*** Opening of EXERCISE MATERIALS ***
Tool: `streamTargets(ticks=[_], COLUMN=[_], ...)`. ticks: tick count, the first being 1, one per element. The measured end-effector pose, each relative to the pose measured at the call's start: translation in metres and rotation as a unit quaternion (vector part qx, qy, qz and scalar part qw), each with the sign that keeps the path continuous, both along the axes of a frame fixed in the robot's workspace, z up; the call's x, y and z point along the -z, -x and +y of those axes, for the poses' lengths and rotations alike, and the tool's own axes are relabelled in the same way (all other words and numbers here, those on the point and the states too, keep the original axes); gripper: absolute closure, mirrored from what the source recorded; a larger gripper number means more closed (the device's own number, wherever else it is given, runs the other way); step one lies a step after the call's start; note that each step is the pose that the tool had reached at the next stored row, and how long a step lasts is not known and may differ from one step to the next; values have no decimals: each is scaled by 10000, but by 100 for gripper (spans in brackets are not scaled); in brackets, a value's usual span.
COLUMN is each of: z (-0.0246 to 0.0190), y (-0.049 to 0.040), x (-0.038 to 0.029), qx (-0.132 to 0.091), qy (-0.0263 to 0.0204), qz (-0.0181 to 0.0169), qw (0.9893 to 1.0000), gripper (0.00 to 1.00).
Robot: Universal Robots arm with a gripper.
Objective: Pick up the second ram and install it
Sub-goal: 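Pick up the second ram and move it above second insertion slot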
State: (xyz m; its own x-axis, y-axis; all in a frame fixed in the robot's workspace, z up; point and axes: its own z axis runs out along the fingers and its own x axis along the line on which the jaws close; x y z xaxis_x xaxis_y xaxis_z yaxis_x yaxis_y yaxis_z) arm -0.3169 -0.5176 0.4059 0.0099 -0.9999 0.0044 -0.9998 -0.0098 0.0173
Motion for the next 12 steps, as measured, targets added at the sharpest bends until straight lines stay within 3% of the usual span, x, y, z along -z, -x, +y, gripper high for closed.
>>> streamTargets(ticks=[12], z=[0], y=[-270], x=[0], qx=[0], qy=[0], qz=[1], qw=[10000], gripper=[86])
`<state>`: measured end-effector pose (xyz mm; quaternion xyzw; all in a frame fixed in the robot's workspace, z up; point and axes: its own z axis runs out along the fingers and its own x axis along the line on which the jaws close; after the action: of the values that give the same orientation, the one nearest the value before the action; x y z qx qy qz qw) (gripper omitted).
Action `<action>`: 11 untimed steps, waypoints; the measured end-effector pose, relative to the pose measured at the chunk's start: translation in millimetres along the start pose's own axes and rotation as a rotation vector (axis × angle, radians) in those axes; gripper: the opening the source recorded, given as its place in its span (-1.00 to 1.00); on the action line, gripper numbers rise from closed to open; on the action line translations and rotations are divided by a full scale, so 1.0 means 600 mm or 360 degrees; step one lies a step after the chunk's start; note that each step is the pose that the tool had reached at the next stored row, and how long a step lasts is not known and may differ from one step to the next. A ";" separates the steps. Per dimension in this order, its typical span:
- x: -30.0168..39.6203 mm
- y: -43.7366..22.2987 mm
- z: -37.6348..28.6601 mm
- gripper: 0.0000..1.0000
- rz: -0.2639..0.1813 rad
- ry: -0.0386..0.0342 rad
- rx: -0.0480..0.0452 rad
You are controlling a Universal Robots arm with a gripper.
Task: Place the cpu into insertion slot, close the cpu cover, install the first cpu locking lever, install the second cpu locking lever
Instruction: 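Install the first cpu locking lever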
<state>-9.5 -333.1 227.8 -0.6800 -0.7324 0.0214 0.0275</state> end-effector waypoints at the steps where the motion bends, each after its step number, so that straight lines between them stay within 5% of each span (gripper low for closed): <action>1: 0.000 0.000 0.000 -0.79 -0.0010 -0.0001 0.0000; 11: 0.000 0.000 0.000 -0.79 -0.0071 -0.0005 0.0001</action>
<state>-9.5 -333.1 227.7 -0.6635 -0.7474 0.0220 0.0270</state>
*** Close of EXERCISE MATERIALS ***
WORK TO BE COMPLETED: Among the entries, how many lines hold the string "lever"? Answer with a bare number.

TASK SOLUTION: 2